(DATA PROVIDED)

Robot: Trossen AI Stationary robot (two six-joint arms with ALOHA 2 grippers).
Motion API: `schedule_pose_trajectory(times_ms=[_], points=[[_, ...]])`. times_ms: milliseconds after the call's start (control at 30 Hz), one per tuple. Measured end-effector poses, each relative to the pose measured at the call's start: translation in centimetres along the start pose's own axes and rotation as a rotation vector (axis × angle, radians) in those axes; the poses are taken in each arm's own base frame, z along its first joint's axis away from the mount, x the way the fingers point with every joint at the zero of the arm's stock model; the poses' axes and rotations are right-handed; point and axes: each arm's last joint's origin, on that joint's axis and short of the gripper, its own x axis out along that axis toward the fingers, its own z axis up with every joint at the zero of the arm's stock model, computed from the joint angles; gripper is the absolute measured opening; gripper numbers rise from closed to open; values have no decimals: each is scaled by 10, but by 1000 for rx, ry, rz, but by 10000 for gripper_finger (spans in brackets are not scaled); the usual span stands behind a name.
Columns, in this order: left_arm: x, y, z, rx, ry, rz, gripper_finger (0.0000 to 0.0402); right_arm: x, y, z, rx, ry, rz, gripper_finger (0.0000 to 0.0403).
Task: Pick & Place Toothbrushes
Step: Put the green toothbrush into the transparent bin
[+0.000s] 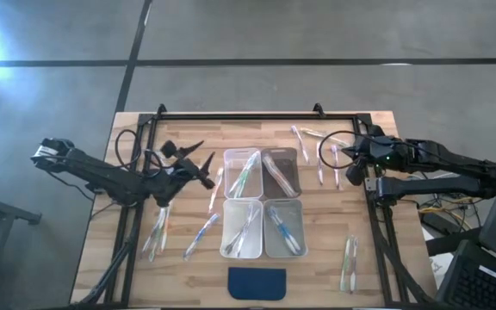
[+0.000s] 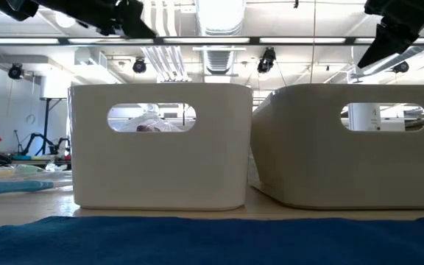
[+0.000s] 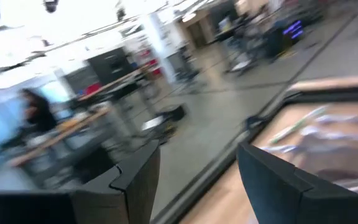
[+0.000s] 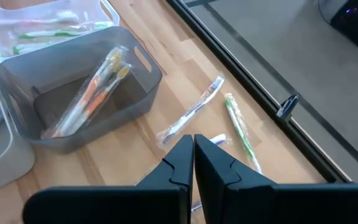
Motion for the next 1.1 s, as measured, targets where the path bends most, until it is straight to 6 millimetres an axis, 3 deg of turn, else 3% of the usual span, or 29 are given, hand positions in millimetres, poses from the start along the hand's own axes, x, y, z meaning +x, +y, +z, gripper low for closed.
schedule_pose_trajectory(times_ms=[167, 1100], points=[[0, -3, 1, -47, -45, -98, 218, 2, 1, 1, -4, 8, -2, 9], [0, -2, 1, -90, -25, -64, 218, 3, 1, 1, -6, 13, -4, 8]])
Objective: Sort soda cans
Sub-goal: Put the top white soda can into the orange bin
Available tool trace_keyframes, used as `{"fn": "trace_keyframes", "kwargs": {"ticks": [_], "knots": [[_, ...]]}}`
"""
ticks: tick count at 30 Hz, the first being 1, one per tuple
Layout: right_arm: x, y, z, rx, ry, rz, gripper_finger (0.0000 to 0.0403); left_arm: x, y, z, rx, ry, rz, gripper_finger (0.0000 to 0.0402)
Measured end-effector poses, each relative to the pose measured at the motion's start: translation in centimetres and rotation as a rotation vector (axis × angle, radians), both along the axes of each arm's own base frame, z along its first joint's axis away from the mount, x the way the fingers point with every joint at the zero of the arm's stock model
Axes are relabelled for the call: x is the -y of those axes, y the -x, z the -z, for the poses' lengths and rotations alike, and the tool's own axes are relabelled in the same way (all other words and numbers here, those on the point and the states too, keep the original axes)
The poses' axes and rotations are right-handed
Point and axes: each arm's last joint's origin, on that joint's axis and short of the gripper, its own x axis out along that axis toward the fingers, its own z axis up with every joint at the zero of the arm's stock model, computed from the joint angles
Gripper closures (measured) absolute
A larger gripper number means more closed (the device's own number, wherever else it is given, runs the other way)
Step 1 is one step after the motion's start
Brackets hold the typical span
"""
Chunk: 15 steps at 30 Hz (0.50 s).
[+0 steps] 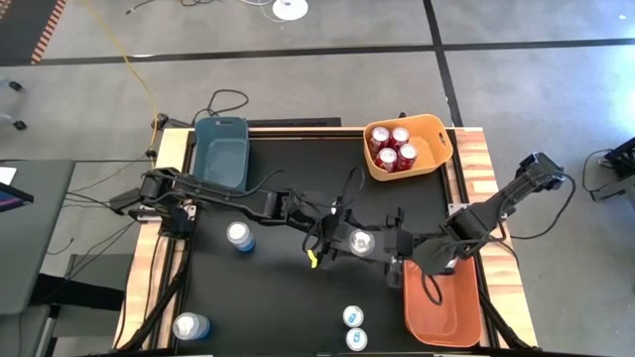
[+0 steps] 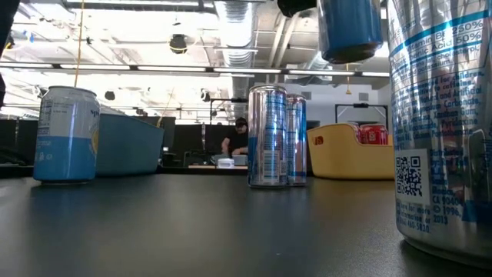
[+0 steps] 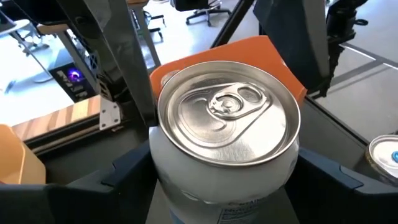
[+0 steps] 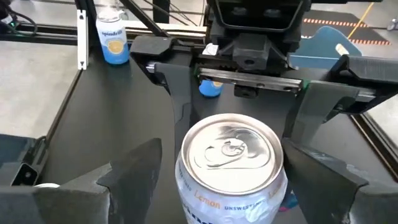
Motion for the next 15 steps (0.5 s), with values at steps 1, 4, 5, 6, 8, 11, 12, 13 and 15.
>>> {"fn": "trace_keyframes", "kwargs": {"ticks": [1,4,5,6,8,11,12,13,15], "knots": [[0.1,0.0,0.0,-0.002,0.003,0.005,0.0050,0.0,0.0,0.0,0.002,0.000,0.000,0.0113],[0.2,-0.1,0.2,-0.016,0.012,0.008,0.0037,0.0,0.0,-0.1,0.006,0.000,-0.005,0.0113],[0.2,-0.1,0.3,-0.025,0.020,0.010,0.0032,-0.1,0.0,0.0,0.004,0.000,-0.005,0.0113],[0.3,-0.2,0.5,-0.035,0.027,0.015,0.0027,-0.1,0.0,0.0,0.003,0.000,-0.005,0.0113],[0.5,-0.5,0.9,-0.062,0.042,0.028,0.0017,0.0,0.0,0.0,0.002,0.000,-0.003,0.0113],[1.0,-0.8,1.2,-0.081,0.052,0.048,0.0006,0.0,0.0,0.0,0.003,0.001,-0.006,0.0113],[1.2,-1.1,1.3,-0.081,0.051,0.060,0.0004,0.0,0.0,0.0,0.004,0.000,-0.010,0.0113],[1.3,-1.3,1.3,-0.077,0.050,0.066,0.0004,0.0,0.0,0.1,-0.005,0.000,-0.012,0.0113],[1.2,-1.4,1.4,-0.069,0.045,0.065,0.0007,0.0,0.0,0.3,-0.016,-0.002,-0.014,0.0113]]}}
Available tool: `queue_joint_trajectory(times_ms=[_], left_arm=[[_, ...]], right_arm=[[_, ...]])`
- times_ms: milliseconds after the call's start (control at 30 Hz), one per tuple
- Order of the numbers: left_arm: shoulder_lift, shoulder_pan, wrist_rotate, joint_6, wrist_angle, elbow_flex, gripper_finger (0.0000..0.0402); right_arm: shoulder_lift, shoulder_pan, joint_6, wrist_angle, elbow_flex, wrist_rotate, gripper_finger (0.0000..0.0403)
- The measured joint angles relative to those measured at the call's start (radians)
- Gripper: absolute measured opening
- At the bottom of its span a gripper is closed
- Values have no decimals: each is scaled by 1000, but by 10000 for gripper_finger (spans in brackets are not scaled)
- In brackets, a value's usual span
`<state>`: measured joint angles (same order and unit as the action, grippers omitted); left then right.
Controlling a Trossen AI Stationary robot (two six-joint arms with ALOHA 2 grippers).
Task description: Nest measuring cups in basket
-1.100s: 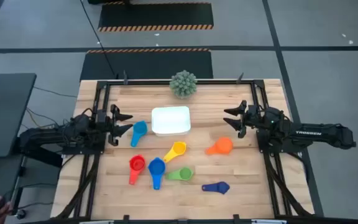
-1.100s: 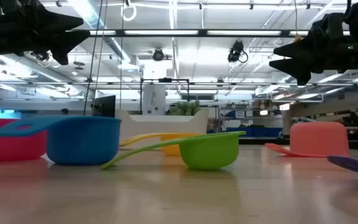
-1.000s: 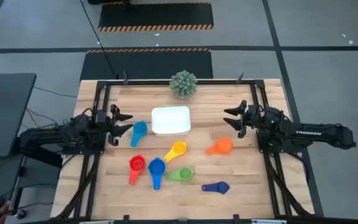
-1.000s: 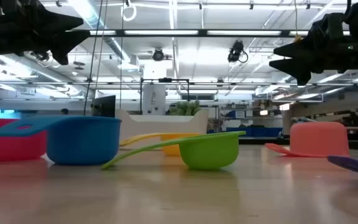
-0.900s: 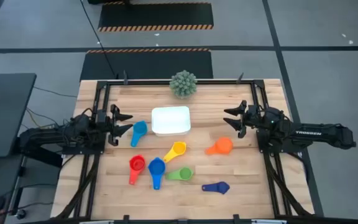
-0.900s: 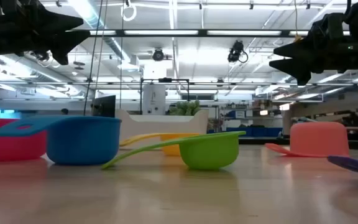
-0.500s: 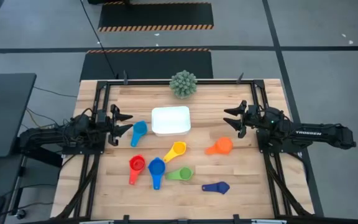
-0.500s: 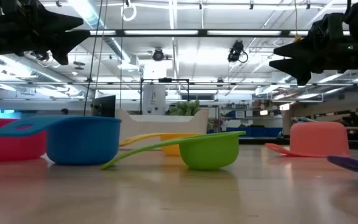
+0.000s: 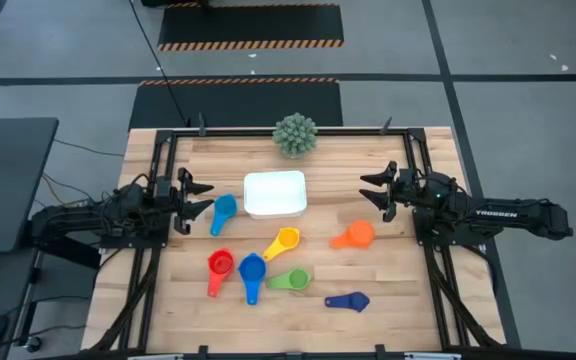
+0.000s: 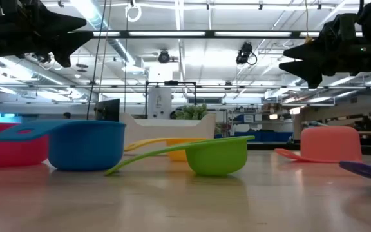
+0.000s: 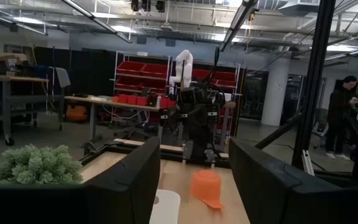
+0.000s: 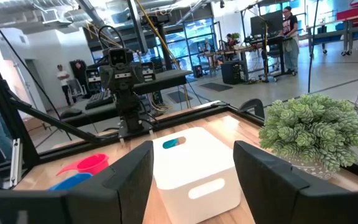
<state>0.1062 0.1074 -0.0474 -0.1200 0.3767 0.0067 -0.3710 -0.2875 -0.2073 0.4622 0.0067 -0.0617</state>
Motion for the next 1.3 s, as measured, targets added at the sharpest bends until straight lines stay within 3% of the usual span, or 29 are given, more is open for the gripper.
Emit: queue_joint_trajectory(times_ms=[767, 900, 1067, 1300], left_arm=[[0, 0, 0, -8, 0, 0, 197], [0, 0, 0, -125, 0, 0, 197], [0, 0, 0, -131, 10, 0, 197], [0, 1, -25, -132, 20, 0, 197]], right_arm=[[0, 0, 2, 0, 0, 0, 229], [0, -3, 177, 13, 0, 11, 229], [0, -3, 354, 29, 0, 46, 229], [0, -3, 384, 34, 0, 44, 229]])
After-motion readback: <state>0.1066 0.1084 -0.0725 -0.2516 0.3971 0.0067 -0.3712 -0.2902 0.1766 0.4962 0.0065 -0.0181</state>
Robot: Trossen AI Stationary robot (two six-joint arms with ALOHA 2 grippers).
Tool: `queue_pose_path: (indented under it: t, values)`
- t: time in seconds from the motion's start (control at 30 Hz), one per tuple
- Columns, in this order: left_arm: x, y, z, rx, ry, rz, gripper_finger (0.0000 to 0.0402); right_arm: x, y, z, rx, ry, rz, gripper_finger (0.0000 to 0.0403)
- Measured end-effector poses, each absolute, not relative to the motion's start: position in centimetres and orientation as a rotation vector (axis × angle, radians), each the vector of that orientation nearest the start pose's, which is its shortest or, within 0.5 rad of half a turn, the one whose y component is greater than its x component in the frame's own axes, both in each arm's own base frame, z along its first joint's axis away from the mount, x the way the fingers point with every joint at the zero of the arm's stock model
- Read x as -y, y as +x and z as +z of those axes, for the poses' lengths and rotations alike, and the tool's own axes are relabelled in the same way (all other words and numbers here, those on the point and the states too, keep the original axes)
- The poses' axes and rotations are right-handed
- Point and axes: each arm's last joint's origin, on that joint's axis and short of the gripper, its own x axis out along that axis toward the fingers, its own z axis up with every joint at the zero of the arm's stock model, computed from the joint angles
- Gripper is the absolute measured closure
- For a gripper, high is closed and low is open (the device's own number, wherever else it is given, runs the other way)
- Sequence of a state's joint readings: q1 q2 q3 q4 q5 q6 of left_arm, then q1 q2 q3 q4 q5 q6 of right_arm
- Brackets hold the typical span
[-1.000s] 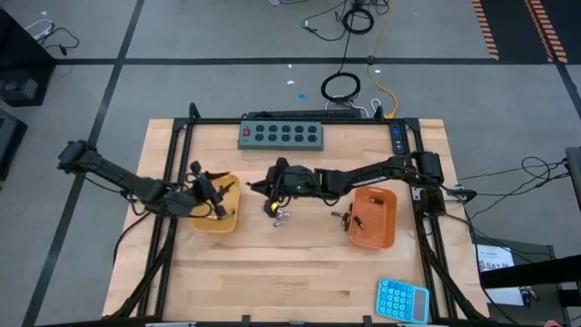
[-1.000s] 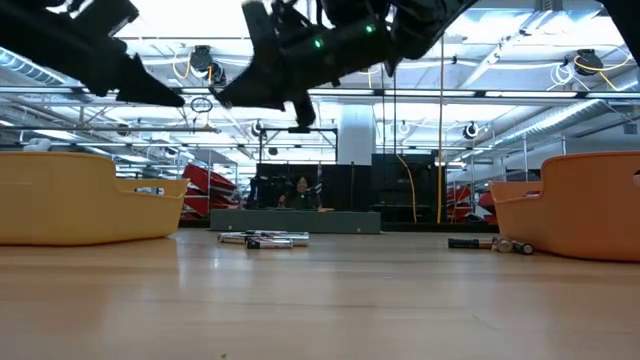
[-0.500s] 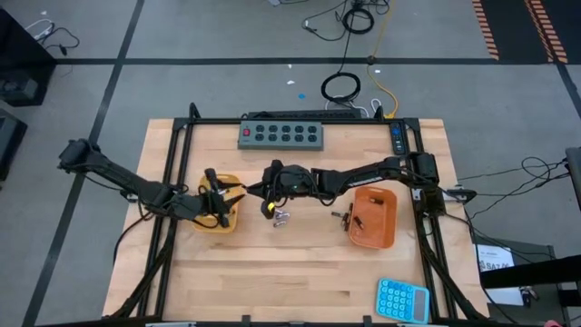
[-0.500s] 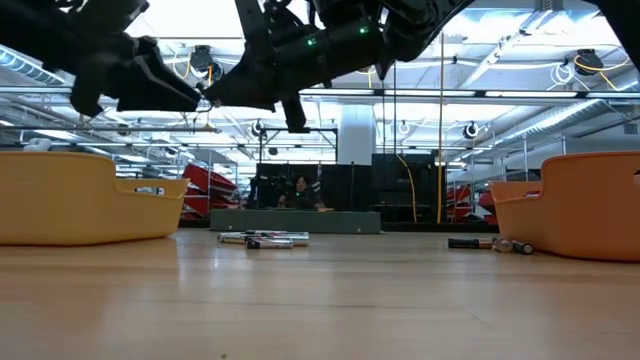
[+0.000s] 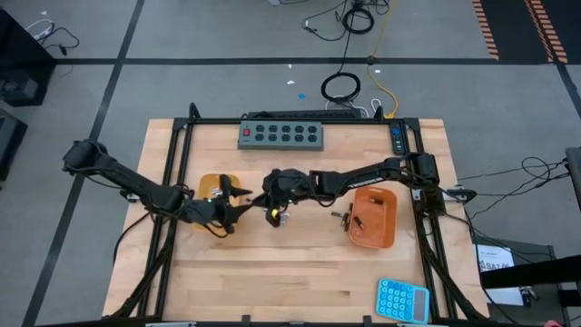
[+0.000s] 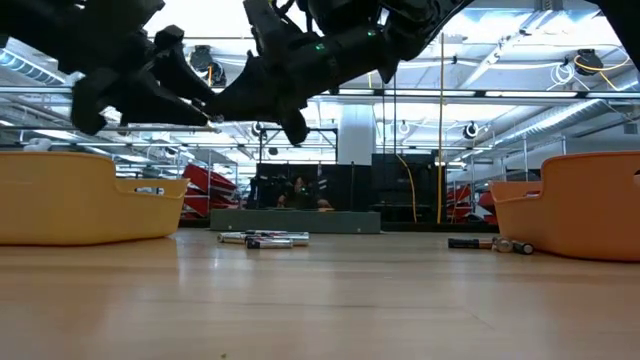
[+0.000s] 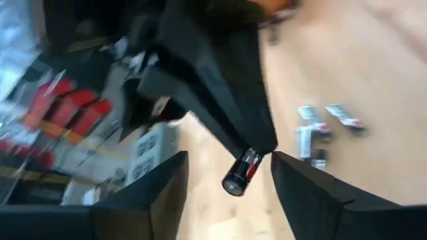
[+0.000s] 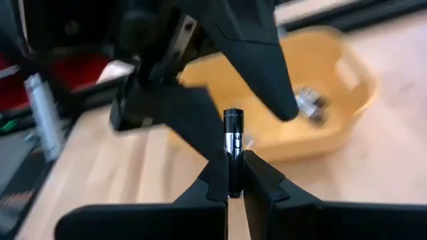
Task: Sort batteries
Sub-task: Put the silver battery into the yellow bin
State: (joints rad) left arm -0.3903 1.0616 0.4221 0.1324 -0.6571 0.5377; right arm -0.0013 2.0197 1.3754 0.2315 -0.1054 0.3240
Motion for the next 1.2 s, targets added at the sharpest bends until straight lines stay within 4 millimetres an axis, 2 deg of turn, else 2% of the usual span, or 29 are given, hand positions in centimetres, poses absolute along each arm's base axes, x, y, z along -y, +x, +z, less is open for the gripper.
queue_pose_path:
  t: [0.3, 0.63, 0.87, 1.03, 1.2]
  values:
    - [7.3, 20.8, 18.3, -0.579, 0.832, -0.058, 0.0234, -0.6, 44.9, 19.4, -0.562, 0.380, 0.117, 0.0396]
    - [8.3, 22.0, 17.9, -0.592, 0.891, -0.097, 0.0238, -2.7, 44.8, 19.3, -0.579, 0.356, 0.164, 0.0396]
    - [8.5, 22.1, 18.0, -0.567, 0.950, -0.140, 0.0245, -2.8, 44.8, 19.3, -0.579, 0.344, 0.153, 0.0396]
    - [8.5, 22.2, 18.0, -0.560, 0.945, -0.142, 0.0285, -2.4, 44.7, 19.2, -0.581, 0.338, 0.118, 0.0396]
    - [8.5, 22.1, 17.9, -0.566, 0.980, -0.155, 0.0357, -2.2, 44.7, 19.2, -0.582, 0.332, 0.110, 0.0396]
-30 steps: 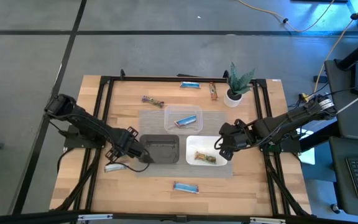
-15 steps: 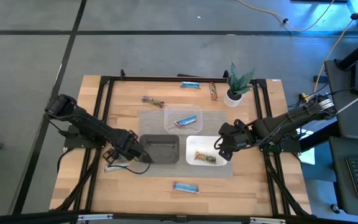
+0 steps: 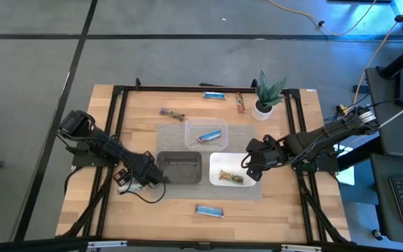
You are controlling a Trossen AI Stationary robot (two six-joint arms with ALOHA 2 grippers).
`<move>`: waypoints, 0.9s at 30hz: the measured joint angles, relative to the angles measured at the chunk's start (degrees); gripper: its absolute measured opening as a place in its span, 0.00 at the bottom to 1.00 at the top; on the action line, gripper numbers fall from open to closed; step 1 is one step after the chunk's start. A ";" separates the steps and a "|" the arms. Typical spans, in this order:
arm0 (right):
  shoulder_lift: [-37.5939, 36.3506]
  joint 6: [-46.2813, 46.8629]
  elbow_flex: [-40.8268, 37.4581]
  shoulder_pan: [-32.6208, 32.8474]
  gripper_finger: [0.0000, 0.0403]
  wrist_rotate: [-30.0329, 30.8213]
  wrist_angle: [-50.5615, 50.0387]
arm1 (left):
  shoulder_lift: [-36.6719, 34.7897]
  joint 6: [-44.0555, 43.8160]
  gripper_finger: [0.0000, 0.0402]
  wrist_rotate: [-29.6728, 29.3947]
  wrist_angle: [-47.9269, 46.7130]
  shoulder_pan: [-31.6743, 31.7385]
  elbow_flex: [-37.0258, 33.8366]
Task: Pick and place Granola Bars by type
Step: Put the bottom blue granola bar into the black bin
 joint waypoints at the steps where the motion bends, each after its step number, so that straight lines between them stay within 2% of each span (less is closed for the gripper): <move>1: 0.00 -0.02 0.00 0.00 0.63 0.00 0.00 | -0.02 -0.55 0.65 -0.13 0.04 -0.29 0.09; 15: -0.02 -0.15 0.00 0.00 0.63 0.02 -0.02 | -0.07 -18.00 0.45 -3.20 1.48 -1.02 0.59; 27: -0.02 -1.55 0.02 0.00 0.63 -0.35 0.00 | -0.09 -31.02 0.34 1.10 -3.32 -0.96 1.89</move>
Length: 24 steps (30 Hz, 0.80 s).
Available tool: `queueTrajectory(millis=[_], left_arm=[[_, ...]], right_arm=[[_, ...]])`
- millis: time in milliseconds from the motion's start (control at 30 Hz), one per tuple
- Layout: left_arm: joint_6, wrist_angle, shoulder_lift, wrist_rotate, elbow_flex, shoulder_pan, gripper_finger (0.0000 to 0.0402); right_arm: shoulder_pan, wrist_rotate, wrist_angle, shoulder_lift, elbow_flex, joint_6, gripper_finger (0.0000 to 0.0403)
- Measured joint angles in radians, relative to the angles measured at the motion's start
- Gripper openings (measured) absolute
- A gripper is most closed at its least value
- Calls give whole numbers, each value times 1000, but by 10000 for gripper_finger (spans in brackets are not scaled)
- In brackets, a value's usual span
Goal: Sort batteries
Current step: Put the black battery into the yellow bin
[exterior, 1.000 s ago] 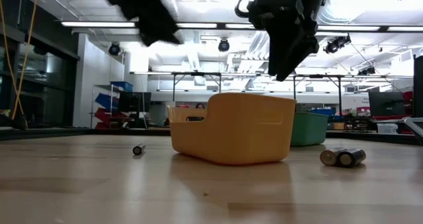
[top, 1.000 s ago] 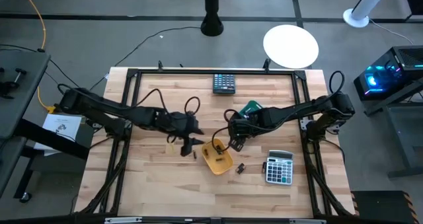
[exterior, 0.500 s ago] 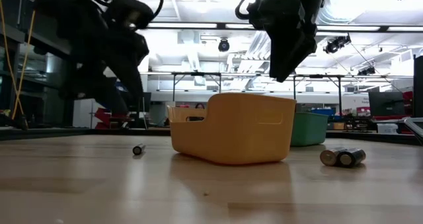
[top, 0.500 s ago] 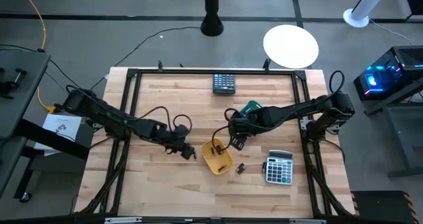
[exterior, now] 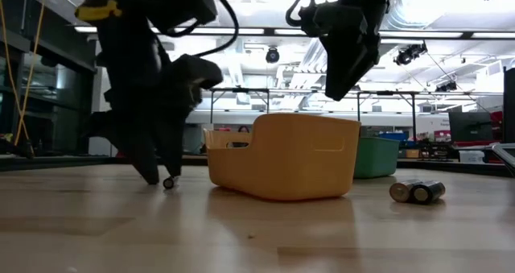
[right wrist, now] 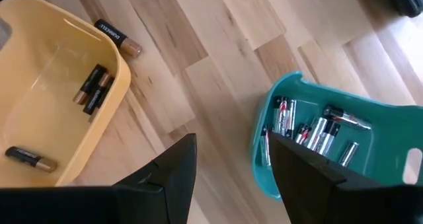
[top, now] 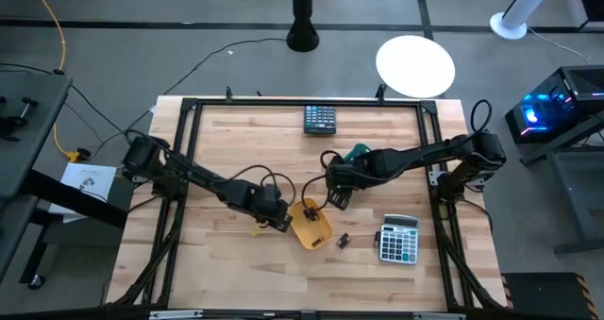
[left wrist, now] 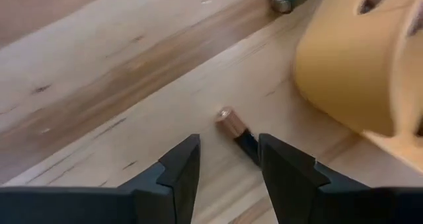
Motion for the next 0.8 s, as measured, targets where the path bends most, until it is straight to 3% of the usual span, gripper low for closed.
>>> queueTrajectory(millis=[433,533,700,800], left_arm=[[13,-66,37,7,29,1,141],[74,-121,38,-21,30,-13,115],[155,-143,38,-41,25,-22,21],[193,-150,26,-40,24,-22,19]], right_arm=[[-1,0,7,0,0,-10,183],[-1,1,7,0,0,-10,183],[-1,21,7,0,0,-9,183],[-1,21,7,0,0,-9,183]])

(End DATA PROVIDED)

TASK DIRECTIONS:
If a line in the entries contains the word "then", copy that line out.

REPLY:
`<state>`: measured joint angles (same order and unit as the action, grippers omitted); left then right.
- Sequence of a state's joint readings: q1 q2 q3 q4 q5 q6 of left_arm, then q1 q2 q3 q4 q5 q6 of right_arm

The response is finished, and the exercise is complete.